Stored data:
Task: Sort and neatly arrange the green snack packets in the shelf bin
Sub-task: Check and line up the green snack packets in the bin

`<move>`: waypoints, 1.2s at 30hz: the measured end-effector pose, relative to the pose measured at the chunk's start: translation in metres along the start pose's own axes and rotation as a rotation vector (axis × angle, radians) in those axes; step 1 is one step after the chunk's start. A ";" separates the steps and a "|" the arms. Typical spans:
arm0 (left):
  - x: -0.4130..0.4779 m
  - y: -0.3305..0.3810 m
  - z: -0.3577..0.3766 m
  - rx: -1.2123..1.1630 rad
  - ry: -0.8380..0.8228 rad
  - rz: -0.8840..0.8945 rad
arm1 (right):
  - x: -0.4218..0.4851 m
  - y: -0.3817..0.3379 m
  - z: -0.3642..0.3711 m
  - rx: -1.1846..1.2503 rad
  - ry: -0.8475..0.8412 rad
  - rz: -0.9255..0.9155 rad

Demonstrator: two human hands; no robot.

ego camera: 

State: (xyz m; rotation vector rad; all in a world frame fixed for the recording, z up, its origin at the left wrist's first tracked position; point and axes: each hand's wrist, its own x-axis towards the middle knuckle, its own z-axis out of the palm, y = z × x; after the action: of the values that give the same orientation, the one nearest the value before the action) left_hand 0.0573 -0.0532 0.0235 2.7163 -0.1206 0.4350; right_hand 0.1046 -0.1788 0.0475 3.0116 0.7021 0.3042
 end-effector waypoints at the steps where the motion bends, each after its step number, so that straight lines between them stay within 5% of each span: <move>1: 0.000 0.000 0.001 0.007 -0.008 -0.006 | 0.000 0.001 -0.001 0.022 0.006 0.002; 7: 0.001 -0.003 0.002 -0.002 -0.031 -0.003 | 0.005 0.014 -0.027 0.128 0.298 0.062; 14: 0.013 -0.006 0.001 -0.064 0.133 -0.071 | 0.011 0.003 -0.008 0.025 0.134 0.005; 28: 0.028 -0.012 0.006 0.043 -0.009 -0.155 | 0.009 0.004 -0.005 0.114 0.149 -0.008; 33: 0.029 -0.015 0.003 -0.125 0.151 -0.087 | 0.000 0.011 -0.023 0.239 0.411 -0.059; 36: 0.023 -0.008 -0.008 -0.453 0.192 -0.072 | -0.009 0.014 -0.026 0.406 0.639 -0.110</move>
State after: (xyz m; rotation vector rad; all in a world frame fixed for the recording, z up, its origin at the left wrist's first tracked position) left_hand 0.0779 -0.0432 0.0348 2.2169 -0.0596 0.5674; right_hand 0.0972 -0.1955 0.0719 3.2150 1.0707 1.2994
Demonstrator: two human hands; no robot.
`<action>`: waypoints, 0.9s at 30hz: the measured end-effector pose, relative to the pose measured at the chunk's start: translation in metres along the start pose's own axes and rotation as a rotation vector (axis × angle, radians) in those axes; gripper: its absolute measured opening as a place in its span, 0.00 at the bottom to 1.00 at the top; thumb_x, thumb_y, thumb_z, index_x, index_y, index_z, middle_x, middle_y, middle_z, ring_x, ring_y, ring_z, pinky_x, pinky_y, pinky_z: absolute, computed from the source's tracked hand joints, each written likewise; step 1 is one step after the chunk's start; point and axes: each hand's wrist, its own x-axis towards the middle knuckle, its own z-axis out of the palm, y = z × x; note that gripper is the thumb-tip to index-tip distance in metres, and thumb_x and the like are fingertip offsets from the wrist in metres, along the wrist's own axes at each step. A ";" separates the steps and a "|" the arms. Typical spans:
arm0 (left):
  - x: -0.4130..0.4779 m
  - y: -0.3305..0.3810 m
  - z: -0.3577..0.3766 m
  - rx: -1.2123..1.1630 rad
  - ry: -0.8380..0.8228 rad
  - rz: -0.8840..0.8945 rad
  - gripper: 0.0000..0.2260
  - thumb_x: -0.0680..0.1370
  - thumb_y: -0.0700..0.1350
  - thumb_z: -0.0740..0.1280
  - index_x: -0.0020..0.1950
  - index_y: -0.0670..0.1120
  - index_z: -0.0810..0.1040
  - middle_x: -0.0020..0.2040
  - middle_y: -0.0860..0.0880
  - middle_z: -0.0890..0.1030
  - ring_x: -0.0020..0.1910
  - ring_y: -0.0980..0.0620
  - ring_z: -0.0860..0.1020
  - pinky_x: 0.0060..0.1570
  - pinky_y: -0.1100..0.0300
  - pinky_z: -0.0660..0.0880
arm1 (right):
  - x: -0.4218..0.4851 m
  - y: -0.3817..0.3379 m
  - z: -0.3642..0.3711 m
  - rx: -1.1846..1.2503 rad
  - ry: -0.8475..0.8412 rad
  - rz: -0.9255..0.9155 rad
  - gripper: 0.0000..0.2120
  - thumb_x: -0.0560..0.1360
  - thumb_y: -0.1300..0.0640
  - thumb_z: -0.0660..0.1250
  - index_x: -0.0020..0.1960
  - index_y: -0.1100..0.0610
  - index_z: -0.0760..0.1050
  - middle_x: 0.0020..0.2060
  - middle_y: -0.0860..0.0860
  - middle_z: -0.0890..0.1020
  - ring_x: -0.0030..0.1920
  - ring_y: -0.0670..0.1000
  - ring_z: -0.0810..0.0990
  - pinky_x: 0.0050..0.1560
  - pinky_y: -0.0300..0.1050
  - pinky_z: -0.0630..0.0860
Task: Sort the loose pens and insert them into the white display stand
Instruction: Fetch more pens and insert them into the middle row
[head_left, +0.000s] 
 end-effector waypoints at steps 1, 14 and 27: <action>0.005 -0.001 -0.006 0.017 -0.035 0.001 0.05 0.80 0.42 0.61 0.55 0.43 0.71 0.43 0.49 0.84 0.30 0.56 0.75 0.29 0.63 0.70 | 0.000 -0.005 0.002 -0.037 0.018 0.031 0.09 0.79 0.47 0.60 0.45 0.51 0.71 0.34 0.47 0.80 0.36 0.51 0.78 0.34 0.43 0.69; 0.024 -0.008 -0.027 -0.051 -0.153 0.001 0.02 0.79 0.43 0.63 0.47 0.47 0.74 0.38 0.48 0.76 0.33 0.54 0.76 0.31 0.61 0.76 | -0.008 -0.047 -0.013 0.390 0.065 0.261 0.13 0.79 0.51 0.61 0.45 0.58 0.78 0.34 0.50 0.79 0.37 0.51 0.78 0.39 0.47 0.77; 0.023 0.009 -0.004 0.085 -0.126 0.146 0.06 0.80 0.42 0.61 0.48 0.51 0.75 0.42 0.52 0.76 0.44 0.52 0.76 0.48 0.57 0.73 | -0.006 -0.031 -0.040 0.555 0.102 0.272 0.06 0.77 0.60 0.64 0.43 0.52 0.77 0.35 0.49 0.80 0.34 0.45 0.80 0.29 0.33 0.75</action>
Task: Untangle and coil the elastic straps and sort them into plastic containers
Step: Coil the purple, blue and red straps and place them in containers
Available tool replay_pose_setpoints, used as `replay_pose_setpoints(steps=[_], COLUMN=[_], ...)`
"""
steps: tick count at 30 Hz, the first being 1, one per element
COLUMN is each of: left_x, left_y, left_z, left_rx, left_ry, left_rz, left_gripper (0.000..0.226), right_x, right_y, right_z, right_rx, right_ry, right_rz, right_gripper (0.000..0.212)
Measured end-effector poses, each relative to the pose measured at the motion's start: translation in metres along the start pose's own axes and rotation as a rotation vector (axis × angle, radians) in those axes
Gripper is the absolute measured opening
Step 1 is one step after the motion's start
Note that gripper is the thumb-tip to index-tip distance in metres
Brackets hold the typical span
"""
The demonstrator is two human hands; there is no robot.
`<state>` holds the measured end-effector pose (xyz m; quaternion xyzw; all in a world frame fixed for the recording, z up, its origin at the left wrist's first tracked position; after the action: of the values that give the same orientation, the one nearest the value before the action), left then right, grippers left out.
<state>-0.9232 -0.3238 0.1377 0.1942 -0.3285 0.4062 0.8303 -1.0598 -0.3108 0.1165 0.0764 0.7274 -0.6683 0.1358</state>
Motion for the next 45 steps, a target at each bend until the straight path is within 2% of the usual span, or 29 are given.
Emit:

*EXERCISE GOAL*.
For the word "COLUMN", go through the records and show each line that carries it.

*REPLY TO THE TASK*.
Available tool replay_pose_setpoints, used as `replay_pose_setpoints(steps=[_], COLUMN=[_], ...)`
COLUMN is each of: left_x, left_y, left_z, left_rx, left_ry, left_rz, left_gripper (0.000..0.226), right_x, right_y, right_z, right_rx, right_ry, right_rz, right_gripper (0.000..0.212)

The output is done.